SPD declined to answer questions regarding the shooting.
This shooting in Belltown happened on the same day as the shooting outside McDonald's. Lester Black

Last Wednesday evening’s mass shooting in downtown Seattle has brought a lot of attention to Seattle’s gun violence problem. But there’s one thing that that has been largely missing from the wall-to-wall TV coverage of the day of deadly shootings: the cops were firing their weapons apparently as much as the alleged criminals.

Three hours before a gunfight between alleged gangs erupted on the corner of 3rd and Pine, less than a mile away the Seattle Police Department (SPD) opened fire on a man who was seated in a car.

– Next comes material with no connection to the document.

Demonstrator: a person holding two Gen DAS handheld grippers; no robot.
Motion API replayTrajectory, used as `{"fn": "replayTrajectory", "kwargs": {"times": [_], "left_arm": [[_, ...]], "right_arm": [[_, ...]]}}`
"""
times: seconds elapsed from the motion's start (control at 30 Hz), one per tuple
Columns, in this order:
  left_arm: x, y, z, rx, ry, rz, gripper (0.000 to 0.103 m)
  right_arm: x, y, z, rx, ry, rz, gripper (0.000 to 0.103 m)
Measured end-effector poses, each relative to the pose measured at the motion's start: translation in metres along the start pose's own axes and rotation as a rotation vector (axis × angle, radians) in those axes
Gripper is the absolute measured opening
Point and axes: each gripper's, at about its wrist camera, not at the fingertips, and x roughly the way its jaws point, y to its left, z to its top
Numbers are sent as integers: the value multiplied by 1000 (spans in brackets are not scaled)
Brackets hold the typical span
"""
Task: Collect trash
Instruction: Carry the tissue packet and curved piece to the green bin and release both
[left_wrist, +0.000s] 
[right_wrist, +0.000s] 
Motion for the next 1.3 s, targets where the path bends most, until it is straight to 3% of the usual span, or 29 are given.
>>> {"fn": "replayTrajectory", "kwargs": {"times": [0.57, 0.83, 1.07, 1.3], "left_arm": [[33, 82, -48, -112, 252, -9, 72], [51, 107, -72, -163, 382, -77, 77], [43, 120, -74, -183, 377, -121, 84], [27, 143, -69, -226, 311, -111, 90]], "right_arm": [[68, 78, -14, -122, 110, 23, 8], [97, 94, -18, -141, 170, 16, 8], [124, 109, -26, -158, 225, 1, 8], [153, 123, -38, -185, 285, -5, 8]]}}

SPD released body cam footage Saturday afternoon of the incident, showing a traffic stop that turned bloody after a man tried to flee in his car and then a handful of officers fired a barrage of bullets into the vehicle, injuring the 25-year-old man inside.

The police shooting involved a hail of bullets that left one SPD officer yelling “Everybody chill!” at the top of his lungs.

Multiple officers from the SPD and the King County Sheriff’s Department opened fire on the man but neither agency has released the names of the officers involved.

SPD body camera footage shows that the traffic stop appeared, at first, to be nearing a peaceful conclusion after an identification check on the driver apparently found that he had no warrants for his arrest. But less than a minute later, the man tried to flee in his car and officers opened fire.

The traffic stop started at around 2:45 p.m. near the corner of corner of 3rd Avenue and Blanchard Street after officers apparently found a car owned by someone with an active arrest warrant.

“The owner of this car has a [Department of Corrections] felony warrant right now,” one officer tells the driver in a body camera footage. "Your license is valid and you’re not wanted for anything."

The driver tells officers that he’s on his way to take care of the problem but one officer tells the man that “these guys have another reason they want to talk to you.”

Two other officers then approach the driver’s window and begin talking to him, which is not captured on any of the body camera footage released by SPD. These officers may have been King County Sheriff’s deputies, who do not wear body cameras like SPD officers.

Less than a minute later, the driver tries to flee and drives his car into a parked SPD cruiser in front of him. The officers do not immediately open fire and instead circle the driver and yell commands. A moment later, with the car now pinned against the SPD cruiser, one officer yells “Gun!” and a blaze of gunfire erupts, lasting over 10 seconds.

The police gunfire didn’t end until one officer called the other cops off.

“Hey! Everybody chill!” the officer screams. “He’s not moving. Come to my side. We’ll move up and look at him. I’m moving up.”

Officers then approach the car and pull an apparently unconscious man out of the driver seat. There, the released body camera footage ends.

SPD has said the shooting is being investigated by the South King County Valley Investigative Unit, a police unit staffed by a collection of the county's police departments. SPD is no longer able to investigate shootings involving their own officers after Initiative 940 mandated that all officer-involved shootings must be investigated by an independent party.

A detective with the South King County Valley Investigative Unit did not return a request for comment Monday.

SPD has said that the man suffered “non-life-threatening injuries” but a spokesperson for the department declined to answer any questions regarding the incident, pointing to the fact that a separate unit is conducting the investigation.

SPD’s officers have gotten in trouble in the past, and even fired in at least one incident, for shooting into fleeing vehicles. One of police chief Carmen Best’s first acts as police chief was to fire two officers who shot their weapons into a fleeing car in October of 2018. Best fired the two officers for what she described as creating “a deadly force situation that unnecessarily threatened public safety," according to the Seattle Times.